= Directions =
Your answer should be the lines below from the one with "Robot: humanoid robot" to the one with "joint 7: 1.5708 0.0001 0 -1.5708", both included, given again exactly and with nothing added.

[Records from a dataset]
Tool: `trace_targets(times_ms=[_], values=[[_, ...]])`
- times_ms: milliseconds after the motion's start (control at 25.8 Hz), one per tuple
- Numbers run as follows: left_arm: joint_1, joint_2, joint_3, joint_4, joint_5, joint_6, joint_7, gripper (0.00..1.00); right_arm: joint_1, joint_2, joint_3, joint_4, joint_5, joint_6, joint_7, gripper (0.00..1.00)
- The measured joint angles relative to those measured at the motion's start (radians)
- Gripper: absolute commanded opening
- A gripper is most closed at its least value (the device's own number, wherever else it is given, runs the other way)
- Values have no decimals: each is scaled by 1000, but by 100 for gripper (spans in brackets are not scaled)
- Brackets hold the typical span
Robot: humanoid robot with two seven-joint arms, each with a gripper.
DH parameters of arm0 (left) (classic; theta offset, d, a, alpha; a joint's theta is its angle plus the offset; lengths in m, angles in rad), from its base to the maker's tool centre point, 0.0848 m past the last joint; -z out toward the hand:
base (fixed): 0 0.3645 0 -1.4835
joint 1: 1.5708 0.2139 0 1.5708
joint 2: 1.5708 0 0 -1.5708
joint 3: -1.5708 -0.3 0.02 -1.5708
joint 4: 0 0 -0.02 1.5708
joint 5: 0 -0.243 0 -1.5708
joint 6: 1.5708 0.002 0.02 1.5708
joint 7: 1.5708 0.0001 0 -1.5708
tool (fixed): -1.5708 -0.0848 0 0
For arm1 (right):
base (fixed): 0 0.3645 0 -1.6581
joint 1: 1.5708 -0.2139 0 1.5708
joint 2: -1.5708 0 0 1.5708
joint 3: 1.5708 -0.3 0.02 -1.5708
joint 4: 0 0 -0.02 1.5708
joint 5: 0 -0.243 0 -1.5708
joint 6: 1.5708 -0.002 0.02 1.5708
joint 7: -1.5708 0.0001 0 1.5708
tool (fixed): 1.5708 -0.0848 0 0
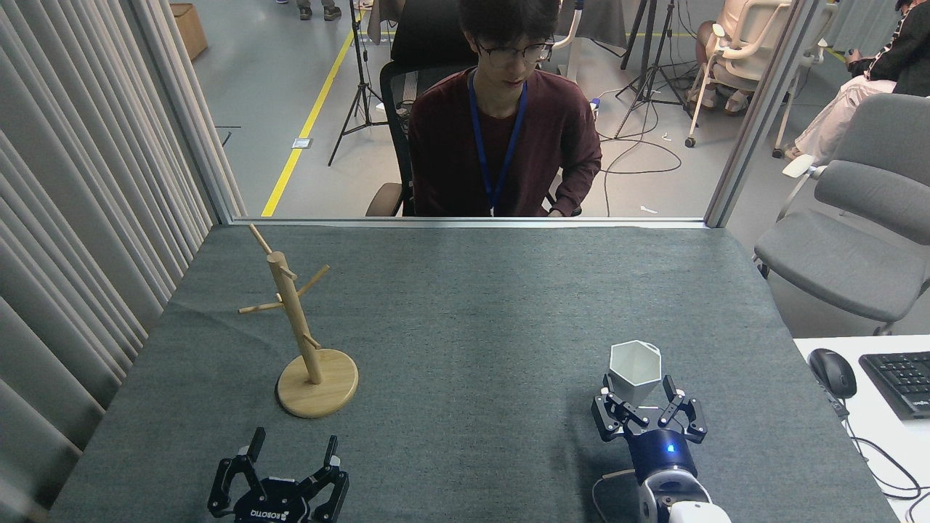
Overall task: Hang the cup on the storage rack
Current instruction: 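Close the right gripper around the white cup's rim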
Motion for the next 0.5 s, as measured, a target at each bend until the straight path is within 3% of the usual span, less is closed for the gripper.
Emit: trace_targets(times_ms=[504], values=[[-1,12,2,12,3,-4,3,100,-47,13,23,71,-2,12,-16,99]])
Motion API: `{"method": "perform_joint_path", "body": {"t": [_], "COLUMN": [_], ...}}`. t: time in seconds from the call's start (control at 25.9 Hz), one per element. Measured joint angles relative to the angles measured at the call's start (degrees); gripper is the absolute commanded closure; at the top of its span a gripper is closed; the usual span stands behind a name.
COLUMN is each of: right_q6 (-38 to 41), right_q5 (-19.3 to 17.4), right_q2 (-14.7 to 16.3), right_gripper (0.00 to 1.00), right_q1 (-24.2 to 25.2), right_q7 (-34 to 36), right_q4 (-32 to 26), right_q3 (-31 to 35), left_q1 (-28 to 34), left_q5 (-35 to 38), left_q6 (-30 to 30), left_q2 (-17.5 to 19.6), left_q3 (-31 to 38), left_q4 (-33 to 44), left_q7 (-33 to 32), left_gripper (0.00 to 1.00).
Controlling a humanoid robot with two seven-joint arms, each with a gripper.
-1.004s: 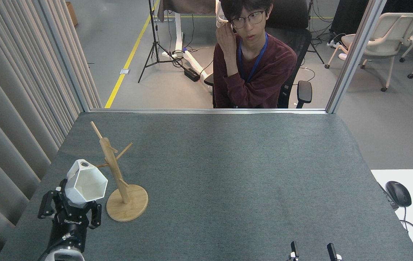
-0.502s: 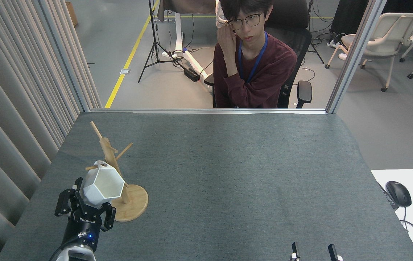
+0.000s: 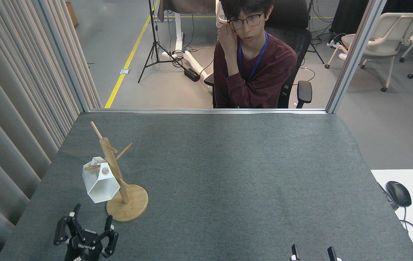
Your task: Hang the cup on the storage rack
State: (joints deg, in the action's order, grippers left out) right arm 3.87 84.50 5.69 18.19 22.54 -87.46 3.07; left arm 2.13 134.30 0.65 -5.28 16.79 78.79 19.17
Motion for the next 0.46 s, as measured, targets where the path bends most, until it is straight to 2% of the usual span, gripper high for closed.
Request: {"method": "perform_joint_path", "body": {"t": [0.15, 0.35, 0.46], "right_q6": [0.0, 0.0, 0.0], "right_q5": [0.1, 0.2, 0.3], "right_q2": [0.1, 0.8, 1.6], "right_gripper": [0.01, 0.01, 0.01], "right_q1": [0.0, 0.3, 0.4], "right_q7": [0.5, 1.0, 1.1], "right_q4": [-0.2, -1.0, -1.4], "right_q3": [0.0, 0.0, 0.0], "left_q1": [6.4, 13.7, 16.3], "left_q5": [-15.9, -41.3, -48.8], "left_q6": [2.1, 10.9, 14.2], "left_q2": [1.7, 5.0, 6.2], "left_q3": [-2.0, -2.0, -2.1], "left_q4": [2.7, 11.3, 14.7], "left_q7": [-0.1, -0.7, -1.0], "left_gripper": [0.00, 0.00, 0.00]}}
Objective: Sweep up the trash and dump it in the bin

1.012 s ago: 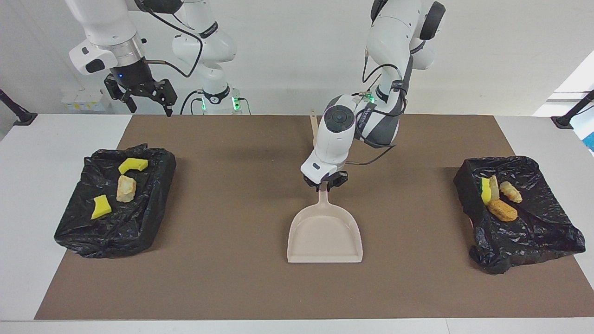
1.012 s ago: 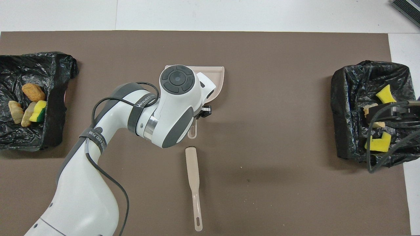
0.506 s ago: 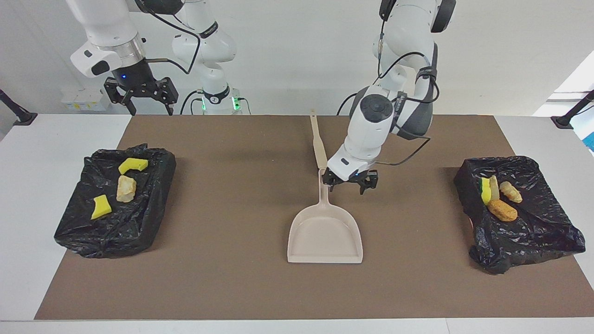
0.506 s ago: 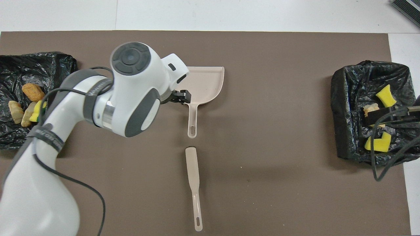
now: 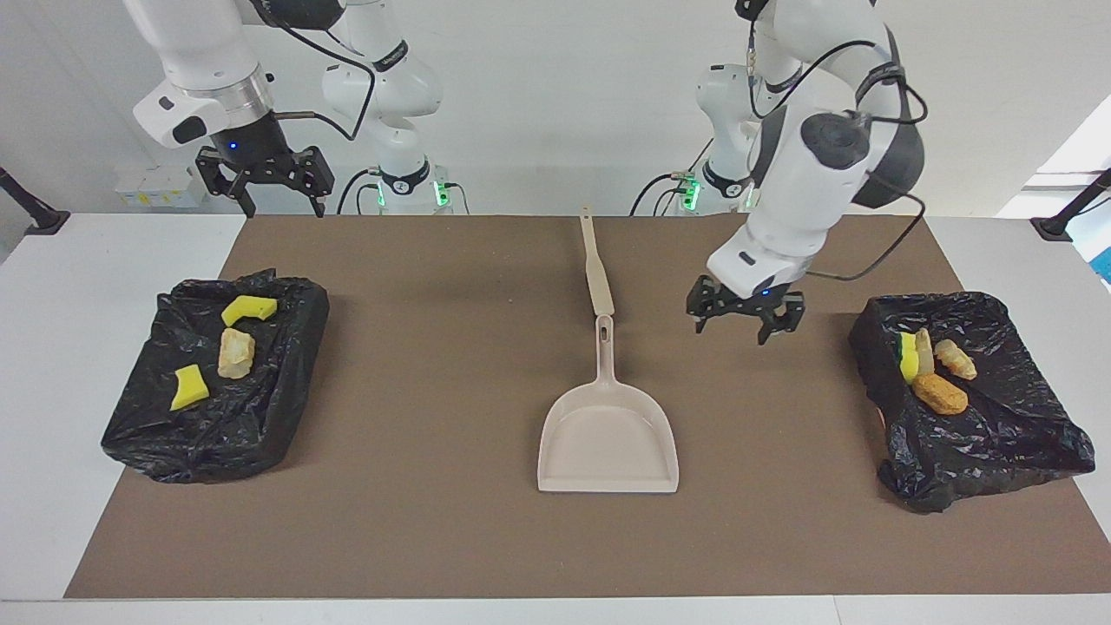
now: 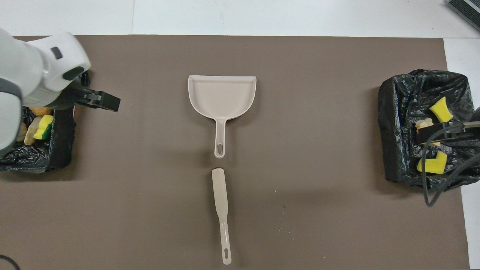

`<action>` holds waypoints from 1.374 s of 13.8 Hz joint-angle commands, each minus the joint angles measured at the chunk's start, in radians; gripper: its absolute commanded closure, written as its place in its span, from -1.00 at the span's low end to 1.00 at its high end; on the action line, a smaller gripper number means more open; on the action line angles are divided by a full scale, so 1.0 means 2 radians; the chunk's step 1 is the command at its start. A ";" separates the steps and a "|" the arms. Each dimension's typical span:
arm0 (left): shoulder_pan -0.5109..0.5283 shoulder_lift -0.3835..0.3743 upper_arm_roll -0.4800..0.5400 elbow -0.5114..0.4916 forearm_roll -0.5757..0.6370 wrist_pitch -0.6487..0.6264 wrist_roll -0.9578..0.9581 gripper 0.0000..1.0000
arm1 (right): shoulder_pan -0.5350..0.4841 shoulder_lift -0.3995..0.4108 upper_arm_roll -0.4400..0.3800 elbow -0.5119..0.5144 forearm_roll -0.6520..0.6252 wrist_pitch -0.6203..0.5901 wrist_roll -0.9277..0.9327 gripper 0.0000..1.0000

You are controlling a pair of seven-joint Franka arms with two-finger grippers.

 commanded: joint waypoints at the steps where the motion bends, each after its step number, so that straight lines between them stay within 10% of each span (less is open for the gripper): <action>1: 0.033 -0.044 -0.005 -0.015 -0.003 -0.025 0.012 -1.00 | 0.000 -0.008 -0.002 -0.012 0.007 0.011 -0.013 -1.00; 19: 0.053 -0.083 0.006 -0.018 -0.003 -0.091 0.073 -1.00 | -0.006 -0.006 0.003 -0.008 0.009 0.006 -0.015 -1.00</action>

= Response to the exercise =
Robot: humanoid robot with two seven-joint arms, each with a gripper.
DH parameters of arm0 (left) (classic; theta offset, d, a, alpha; a joint's theta is its angle plus the offset; lengths in m, angles in rad), from its base to the maker's tool centre point, 0.0848 m past the last joint; -z out toward the hand:
base (fixed): 0 0.3645 0 -1.4835
joint 1: 1.5708 0.2139 0 1.5708
joint 2: 1.5708 0 0 -1.5708
joint 3: -1.5708 -0.3 0.02 -1.5708
joint 4: 0 0 -0.02 1.5708
joint 5: 0 -0.243 0 -1.5708
joint 6: 1.5708 0.002 0.02 1.5708
joint 7: 1.5708 0.0001 0 -1.5708

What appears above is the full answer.